#### EXERCISE DATA:
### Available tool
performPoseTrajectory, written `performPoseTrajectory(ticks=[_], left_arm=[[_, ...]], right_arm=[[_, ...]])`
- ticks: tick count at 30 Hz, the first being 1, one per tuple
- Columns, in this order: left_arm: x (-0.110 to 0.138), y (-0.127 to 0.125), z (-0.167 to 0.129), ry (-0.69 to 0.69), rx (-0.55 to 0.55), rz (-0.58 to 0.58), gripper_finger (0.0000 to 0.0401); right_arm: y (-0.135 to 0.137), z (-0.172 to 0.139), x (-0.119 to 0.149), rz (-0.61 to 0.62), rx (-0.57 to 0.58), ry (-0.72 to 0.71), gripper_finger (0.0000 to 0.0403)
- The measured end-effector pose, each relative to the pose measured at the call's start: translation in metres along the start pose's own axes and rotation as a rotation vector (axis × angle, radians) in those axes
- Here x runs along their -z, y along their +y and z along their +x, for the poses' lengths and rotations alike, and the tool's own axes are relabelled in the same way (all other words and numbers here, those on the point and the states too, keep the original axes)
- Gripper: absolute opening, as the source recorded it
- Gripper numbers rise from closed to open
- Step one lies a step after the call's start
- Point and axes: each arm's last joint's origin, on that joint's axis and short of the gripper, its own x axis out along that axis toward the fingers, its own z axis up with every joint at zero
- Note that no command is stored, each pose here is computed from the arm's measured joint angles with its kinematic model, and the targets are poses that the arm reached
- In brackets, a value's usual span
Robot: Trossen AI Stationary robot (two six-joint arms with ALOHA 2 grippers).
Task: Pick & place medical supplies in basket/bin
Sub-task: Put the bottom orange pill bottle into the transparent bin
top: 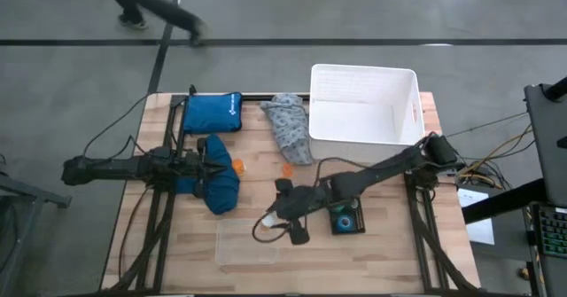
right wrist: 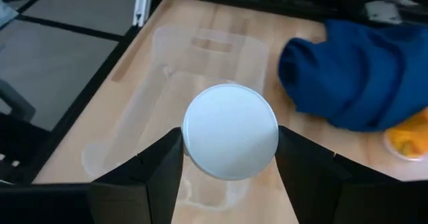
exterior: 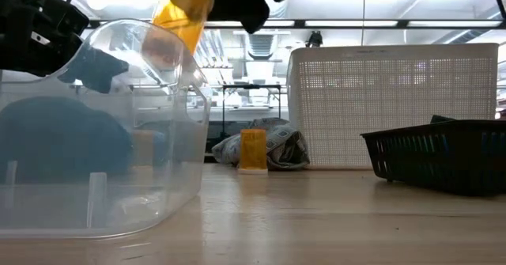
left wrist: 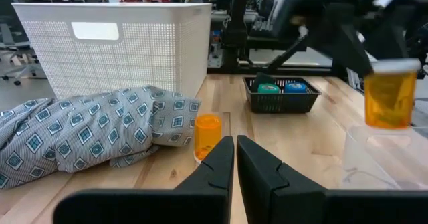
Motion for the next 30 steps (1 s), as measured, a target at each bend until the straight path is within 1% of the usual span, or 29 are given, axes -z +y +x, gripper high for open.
performPoseTrajectory(ticks=[3, 6, 11, 15, 18, 20, 26, 30], left_arm=[[0.000, 0.000, 0.000, 0.000, 0.000, 0.000, 0.0026], [0.000, 0.000, 0.000, 0.000, 0.000, 0.000, 0.0026], [0.000, 0.000, 0.000, 0.000, 0.000, 0.000, 0.0026], [0.000, 0.000, 0.000, 0.000, 0.001, 0.001, 0.0026], [0.000, 0.000, 0.000, 0.000, 0.000, 0.001, 0.0026], [0.000, 0.000, 0.000, 0.000, 0.000, 0.001, 0.0026], [0.000, 0.000, 0.000, 0.005, 0.000, 0.004, 0.0026], [0.000, 0.000, 0.000, 0.005, 0.001, 0.004, 0.0026]], right_arm=[[0.006, 0.012, -0.002, 0.007, -0.007, 0.002, 0.0215], [0.008, 0.027, -0.002, 0.025, 0.012, 0.016, 0.0215], [0.010, 0.055, 0.002, 0.035, 0.018, 0.132, 0.0215], [0.014, 0.068, -0.001, 0.039, 0.016, 0.230, 0.0215], [0.016, 0.077, 0.002, 0.034, 0.018, 0.309, 0.0215], [0.017, 0.083, 0.003, 0.035, 0.020, 0.336, 0.0215], [0.017, 0.095, 0.003, 0.040, 0.028, 0.346, 0.0215], [0.017, 0.095, 0.004, 0.031, 0.045, 0.359, 0.0215]])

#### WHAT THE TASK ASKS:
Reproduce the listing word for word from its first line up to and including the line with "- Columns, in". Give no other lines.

#### SOLUTION FOR THIS TASK:
### Available tool
performPoseTrajectory, written `performPoseTrajectory(ticks=[_], left_arm=[[_, ...]], right_arm=[[_, ...]])`
- ticks: tick count at 30 Hz, the first being 1, one per tuple
- Columns, in this order: left_arm: x (-0.110 to 0.138), y (-0.127 to 0.125), z (-0.167 to 0.129), ry (-0.69 to 0.69), rx (-0.55 to 0.55), rz (-0.58 to 0.58), gripper_finger (0.0000 to 0.0401); right_arm: y (-0.135 to 0.137), z (-0.172 to 0.139), x (-0.119 to 0.149), rz (-0.61 to 0.62), rx (-0.57 to 0.58), ry (-0.72 to 0.71), gripper_finger (0.0000 to 0.0403)

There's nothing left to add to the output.